Work instructions
Filter the listing for lines containing "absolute".

Input data
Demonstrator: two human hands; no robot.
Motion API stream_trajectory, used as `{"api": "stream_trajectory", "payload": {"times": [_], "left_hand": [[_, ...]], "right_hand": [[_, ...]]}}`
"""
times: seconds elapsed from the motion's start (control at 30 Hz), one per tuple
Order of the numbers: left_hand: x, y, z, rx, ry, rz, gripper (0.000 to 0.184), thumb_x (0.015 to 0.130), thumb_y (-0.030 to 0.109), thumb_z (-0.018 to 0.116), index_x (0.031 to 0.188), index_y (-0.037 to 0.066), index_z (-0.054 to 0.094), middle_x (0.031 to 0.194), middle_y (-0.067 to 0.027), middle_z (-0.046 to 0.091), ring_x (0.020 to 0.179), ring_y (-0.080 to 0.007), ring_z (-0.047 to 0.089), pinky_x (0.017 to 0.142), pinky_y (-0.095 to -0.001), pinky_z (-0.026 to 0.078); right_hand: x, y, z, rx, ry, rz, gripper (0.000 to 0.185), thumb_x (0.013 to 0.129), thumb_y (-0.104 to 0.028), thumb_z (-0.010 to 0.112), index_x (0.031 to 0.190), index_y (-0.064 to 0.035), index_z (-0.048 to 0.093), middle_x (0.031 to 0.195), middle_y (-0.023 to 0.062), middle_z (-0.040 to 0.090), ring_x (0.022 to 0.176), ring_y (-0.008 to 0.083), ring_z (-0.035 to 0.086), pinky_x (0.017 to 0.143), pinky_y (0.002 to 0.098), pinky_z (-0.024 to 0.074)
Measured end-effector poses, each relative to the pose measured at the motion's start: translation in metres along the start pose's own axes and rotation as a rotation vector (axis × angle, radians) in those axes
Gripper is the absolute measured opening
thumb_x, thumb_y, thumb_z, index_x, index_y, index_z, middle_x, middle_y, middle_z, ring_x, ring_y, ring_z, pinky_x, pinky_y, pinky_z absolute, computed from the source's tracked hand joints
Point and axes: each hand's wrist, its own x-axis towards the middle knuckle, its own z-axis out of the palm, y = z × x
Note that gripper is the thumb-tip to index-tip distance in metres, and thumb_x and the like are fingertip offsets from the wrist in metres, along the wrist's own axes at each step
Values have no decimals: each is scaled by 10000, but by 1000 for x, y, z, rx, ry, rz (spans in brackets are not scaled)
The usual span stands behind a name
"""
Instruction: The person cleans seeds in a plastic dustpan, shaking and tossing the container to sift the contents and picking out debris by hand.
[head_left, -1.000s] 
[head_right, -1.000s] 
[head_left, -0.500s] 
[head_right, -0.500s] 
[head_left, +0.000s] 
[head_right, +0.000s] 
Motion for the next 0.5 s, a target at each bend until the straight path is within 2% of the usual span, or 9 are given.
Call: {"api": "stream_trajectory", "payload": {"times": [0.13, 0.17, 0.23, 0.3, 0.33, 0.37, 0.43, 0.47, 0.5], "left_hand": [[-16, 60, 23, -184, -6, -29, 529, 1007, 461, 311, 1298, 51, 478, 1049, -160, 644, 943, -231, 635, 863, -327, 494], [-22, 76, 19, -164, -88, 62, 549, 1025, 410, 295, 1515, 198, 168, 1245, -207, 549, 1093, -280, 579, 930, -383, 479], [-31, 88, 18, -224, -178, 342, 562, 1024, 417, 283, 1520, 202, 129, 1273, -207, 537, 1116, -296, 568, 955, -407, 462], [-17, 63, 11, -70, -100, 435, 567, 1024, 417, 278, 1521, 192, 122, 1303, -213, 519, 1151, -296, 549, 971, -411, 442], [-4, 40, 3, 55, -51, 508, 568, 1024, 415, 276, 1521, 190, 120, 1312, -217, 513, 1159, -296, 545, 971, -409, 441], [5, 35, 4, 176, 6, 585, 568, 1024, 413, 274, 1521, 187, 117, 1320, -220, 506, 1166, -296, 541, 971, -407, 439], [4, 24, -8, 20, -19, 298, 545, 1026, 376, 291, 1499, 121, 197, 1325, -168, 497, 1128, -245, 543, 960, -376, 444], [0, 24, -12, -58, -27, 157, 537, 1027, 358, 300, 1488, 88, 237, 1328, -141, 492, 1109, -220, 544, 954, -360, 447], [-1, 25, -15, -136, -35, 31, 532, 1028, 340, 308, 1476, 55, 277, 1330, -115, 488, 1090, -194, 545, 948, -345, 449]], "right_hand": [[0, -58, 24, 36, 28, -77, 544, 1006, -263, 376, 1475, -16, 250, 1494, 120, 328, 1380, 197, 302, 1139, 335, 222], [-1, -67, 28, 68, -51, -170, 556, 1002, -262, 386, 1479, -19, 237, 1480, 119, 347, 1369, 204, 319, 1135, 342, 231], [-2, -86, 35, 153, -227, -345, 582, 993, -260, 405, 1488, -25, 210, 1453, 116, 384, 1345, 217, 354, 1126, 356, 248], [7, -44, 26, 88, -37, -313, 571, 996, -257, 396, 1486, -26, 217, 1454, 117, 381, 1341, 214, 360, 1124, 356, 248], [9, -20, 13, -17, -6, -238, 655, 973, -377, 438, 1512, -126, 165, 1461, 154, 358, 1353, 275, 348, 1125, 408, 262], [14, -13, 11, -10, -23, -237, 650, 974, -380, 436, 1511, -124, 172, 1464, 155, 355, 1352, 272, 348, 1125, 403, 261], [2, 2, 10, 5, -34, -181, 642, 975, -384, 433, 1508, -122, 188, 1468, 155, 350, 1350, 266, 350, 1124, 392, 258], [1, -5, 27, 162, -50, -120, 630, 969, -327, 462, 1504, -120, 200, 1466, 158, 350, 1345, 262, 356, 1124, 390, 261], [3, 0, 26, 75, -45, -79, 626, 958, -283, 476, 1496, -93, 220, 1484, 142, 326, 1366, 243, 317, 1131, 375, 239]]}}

Your solution
Gripper is the absolute measured opening
thumb_x, thumb_y, thumb_z, index_x, index_y, index_z, middle_x, middle_y, middle_z, ring_x, ring_y, ring_z, pinky_x, pinky_y, pinky_z absolute, computed from the source's tracked hand joints

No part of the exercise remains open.